The 35 acres of Beale Wildlife Park sits within the wider-estate which runs alongside the River Thames. The estate is home to a variety of wildlife native to the UK which is monitored by a team of volunteers, one of whom, Rob will be writing a regular blog on the changes in nature around the estate throughout the year.
Called ‘Tales from the Shack’, Rob writes his blog from the small shed within our Education Centre area.
Tales from the Shack – December 2019
We don’t usually associate butterflies and moths with the winter season but look in your shed or outhouse and you may spot the Red Admiral or Peacock butterfly hanging from the roof in semi-hibernation.
Moths, however, have different ideas and several species fly on mild nights, one is the Winter Moth (Operophtera brumata) which you usually see in the headlights of your car, another, the December Moth (Poecilocampa populi) comes with its own fur coat. These and other winter flying moths lay their eggs on the bark, twigs and buds of deciduous trees ready to hatch at bud burst, first in the queue you might say.

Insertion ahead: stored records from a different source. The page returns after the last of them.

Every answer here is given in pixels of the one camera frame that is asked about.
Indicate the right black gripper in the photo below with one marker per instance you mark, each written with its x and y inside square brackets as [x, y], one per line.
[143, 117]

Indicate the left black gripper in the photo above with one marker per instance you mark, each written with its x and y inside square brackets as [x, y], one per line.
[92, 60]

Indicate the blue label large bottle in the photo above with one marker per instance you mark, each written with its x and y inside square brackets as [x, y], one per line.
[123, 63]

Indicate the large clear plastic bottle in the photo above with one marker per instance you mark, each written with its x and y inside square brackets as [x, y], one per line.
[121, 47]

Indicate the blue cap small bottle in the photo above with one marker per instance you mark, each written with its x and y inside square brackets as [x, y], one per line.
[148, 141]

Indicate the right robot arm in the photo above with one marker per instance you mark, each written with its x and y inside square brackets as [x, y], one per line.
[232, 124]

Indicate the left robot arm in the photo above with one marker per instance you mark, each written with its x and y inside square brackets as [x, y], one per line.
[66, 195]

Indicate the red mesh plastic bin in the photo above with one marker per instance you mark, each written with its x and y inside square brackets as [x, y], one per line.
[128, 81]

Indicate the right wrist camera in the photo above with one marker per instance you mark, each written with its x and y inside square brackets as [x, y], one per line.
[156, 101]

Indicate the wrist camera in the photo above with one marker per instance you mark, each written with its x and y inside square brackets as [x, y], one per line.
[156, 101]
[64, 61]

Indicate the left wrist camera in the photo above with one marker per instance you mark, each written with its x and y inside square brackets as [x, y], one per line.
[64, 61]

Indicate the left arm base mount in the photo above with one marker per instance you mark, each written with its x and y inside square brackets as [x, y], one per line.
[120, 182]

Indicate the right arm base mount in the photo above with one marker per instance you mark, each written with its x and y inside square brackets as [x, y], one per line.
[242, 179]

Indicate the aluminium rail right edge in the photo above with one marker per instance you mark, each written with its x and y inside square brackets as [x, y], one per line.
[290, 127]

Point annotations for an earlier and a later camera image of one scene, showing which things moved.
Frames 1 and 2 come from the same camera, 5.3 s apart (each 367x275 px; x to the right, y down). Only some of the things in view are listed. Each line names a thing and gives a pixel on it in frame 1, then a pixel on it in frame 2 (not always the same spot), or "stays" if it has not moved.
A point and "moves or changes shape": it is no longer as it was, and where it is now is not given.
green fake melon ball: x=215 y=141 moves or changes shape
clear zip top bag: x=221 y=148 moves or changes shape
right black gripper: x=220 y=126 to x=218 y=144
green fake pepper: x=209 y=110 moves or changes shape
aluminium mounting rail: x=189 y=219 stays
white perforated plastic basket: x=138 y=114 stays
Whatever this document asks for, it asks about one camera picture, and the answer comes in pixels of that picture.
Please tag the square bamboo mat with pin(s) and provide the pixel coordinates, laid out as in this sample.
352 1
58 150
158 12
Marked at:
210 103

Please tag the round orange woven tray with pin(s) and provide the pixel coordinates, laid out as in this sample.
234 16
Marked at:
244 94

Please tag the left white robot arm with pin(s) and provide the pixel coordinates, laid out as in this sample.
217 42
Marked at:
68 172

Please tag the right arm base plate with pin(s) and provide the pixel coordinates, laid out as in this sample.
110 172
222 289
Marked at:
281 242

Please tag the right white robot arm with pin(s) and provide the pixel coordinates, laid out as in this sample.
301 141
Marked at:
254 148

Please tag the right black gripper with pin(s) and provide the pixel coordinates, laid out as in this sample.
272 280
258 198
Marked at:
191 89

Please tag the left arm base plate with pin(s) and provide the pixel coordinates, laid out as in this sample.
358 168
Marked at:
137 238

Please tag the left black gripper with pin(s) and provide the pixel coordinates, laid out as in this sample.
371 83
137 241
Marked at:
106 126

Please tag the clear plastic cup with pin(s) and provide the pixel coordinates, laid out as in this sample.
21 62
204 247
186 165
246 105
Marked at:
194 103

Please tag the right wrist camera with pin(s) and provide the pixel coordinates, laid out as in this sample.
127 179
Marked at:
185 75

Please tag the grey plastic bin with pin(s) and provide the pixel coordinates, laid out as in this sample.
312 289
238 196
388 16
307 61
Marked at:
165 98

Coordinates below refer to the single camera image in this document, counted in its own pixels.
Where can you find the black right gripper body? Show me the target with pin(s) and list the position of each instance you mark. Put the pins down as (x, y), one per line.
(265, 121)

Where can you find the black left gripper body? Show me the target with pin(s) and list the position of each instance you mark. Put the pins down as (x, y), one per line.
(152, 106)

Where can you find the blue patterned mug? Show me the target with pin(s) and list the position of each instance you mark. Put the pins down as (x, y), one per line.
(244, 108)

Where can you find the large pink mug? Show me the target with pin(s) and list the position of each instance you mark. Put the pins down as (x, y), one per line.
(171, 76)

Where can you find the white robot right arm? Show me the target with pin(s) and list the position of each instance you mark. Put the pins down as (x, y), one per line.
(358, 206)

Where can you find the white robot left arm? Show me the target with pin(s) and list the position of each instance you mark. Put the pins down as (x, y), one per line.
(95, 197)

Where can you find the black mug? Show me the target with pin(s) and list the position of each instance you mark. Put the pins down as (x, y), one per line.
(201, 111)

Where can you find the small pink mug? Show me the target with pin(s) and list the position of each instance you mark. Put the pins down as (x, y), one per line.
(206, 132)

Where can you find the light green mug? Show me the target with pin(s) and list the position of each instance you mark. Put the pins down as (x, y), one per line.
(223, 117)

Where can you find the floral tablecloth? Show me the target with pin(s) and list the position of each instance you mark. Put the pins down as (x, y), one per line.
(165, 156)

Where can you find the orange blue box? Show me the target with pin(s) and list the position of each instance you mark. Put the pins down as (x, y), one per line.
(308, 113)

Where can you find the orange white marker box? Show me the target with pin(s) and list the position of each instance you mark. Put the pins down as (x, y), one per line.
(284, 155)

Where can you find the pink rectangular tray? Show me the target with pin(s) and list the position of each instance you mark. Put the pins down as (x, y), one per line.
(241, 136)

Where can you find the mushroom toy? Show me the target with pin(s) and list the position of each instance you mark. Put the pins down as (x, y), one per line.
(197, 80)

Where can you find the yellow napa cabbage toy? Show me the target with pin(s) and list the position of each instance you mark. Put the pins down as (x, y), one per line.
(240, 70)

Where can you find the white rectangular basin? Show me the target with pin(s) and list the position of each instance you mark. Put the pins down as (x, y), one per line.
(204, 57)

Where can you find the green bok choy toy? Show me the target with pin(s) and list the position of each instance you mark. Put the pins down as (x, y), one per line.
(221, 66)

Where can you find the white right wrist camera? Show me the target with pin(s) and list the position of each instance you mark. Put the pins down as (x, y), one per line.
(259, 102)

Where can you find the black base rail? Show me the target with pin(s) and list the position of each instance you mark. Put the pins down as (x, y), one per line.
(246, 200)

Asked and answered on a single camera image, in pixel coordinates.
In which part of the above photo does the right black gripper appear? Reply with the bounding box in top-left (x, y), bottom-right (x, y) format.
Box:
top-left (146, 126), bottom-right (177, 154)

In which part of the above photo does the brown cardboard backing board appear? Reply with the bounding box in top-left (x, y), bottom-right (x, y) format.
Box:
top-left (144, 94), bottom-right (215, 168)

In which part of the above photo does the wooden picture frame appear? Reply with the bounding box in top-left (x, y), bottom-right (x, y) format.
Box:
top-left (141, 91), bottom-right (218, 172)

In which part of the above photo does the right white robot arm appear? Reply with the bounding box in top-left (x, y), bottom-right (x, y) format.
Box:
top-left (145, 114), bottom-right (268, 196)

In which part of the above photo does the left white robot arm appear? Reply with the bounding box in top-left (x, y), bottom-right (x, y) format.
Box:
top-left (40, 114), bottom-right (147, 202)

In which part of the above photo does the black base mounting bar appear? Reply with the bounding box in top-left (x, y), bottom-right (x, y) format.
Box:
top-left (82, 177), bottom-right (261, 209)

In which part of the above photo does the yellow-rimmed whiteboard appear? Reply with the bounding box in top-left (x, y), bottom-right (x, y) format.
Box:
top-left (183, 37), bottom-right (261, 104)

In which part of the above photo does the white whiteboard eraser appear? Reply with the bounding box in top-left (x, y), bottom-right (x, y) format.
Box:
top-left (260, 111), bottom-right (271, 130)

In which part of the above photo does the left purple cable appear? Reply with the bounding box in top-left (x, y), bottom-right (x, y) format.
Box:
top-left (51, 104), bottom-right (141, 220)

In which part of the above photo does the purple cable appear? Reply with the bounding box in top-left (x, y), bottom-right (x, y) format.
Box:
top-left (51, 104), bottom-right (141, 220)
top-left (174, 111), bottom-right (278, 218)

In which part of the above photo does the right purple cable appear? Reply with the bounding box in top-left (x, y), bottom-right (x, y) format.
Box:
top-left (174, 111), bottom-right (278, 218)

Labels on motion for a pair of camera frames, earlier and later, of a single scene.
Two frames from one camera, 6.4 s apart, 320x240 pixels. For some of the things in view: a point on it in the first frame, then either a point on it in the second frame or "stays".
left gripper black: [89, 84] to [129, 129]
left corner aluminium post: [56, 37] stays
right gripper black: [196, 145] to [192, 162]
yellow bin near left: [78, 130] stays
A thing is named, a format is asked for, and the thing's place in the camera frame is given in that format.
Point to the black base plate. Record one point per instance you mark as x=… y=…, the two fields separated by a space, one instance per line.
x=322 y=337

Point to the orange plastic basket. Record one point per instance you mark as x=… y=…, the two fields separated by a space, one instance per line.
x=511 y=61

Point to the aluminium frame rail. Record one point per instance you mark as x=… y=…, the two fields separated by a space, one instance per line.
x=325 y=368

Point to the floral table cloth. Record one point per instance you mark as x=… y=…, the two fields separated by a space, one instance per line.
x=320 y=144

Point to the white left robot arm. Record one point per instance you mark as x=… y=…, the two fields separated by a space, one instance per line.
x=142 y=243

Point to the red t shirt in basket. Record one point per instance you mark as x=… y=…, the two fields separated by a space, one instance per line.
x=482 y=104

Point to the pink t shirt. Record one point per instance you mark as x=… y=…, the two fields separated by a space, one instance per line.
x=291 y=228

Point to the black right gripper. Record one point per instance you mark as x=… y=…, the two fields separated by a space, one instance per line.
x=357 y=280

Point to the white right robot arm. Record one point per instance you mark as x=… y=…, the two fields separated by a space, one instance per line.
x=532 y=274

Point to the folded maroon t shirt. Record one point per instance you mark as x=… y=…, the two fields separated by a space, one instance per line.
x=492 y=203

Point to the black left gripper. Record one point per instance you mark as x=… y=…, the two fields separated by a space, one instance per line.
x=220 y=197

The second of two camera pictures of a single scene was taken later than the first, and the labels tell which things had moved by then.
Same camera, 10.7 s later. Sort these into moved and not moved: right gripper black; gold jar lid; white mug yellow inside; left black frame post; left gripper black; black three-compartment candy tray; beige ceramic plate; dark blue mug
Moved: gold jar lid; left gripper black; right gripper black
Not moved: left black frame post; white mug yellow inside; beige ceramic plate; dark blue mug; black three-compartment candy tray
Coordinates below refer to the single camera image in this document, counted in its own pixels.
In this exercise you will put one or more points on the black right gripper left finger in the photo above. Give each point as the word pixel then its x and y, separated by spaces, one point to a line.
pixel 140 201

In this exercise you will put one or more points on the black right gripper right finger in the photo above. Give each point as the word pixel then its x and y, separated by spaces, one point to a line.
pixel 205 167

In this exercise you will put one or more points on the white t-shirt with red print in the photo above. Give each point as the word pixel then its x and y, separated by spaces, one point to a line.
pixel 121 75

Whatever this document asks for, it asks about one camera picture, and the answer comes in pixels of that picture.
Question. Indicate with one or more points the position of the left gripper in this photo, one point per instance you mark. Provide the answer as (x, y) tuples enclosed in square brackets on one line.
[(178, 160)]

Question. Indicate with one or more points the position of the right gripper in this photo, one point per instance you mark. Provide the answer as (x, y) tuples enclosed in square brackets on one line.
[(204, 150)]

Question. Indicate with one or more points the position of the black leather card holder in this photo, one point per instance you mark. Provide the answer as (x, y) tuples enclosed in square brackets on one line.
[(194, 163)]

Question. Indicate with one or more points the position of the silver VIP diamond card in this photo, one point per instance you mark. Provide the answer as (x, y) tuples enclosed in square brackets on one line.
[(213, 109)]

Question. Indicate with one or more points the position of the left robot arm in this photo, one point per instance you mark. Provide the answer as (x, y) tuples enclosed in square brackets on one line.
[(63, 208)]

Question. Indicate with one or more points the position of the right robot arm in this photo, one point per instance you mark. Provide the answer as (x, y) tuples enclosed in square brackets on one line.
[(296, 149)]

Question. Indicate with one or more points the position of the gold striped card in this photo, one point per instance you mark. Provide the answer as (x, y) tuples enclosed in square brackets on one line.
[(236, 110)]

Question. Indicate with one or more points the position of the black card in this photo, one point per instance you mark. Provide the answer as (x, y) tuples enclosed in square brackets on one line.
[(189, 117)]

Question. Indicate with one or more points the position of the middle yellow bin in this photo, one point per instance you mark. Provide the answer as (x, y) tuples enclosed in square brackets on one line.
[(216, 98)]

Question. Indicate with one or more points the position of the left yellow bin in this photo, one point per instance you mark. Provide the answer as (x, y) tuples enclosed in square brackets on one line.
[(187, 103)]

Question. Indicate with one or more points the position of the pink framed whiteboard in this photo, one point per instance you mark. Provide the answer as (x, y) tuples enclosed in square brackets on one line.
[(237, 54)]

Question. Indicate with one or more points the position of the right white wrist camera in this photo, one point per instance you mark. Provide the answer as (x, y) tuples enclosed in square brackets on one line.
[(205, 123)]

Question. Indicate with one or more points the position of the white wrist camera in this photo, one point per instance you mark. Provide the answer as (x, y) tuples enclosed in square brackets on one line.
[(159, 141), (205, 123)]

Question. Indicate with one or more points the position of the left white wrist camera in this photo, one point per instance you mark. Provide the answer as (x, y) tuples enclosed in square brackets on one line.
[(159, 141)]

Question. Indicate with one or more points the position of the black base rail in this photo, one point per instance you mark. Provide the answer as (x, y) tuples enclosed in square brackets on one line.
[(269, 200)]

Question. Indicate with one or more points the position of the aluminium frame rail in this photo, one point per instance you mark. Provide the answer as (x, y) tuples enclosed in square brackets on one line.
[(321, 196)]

Nature’s calendar- January
We celebrate new year on the 1st of January, however, for nature it starts with the shortest day of the year (21-23rd December), the increasing daylight triggering many natural systems. For foxes this is the middle of their breeding season and for squirrels this is the peak, watch out for courtship chases on the ground and around tree trunks.
The weather for January is usually cool, wet and windy and on average is the coldest month for Scotland and the second coldest for England, February being colder.
And whilst you’re here – a little known fact – “I’m dreaming of a white Christmas” was first sung by Bing Crosby in 1942 and as the story goes was written by Irving Berlin at La Quinta, California in 1940. He often stayed up all night writing and told his secretary “Grab your pen and take down this song, I just wrote the best song I’ve ever written – heck, I think I just wrote the best song that anybody has ever written”. It went on to be the world’s best ever selling single with sales estimated at 50 million plus. We are more likely to see snow at Easter than Christmas – nice try Bing.